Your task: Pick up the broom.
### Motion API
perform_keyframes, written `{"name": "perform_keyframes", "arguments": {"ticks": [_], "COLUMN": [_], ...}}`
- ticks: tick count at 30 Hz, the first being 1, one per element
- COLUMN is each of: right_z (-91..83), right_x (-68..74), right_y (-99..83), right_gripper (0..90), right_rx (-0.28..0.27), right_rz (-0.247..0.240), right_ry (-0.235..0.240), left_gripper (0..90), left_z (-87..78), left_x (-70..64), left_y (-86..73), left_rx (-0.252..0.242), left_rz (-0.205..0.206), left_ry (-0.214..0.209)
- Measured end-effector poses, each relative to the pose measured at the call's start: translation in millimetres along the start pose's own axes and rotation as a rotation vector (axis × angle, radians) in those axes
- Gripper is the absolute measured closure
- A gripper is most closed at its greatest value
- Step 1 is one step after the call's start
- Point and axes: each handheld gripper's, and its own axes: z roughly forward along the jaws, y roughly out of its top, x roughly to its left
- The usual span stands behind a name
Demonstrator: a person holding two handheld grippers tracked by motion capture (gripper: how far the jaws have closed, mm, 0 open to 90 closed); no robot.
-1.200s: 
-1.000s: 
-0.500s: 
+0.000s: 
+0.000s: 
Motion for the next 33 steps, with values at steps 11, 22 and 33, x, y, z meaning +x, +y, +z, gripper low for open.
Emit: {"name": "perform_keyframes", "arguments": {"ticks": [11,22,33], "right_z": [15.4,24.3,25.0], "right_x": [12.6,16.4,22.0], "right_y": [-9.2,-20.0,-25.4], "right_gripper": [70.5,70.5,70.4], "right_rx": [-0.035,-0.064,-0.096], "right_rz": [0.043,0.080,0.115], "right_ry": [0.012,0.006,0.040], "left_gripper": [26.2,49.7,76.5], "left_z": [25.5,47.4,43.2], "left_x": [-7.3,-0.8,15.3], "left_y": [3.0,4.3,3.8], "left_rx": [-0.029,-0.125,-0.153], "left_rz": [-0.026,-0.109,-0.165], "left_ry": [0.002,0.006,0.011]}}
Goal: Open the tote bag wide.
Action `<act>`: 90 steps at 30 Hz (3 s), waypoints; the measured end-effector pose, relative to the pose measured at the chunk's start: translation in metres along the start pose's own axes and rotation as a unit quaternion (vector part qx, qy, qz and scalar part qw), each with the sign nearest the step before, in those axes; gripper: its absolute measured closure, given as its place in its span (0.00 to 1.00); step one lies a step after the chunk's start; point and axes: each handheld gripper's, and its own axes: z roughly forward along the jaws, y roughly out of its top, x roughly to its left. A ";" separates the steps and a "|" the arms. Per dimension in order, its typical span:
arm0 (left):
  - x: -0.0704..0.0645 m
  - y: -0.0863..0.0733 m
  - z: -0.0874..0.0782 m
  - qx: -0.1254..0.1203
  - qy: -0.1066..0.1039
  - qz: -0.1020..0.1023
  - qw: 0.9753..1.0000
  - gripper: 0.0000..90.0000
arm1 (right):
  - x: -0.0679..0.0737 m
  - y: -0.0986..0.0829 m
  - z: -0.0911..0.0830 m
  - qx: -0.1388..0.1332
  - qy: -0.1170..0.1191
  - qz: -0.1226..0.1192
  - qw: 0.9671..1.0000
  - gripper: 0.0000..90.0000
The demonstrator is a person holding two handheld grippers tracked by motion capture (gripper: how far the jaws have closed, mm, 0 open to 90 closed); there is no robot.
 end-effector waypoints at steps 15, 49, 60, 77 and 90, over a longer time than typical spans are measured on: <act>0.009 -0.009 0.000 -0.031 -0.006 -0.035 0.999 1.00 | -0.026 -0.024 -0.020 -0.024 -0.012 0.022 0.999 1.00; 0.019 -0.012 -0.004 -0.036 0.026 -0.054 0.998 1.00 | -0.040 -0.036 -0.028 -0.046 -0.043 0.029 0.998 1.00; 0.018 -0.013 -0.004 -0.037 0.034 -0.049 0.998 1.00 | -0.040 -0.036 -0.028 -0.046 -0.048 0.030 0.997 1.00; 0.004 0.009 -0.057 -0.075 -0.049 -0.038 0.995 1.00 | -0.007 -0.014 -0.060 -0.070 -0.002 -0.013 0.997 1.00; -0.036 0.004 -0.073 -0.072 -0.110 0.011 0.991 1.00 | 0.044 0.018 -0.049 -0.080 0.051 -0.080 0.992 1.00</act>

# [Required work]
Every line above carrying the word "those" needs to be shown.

# [Answer space]
- Measured end-effector poses, each relative to the pose measured at the call's start: translation in millimetres along the start pose's own axes and rotation as a rotation vector (axis × angle, radians) in those axes
Action `<act>`: 90 steps at 30 Hz (3 s), waypoints; the measured end-effector pose, relative to the pose measured at the chunk's start: translation in metres along the start pose's own axes and rotation as a unit quaternion (vector part qx, qy, qz and scalar part qw), each with the sign nearest the step before, in those axes; gripper: its absolute measured closure, given as its place in its span (0.00 to 1.00); step one lies a step after the chunk's start; point and axes: each handheld gripper's, and its own axes: z roughly forward along the jaws, y roughly out of its top, x roughly to its left. A ";" separates the steps and a "|" the arms. Per dimension in order, its typical span:

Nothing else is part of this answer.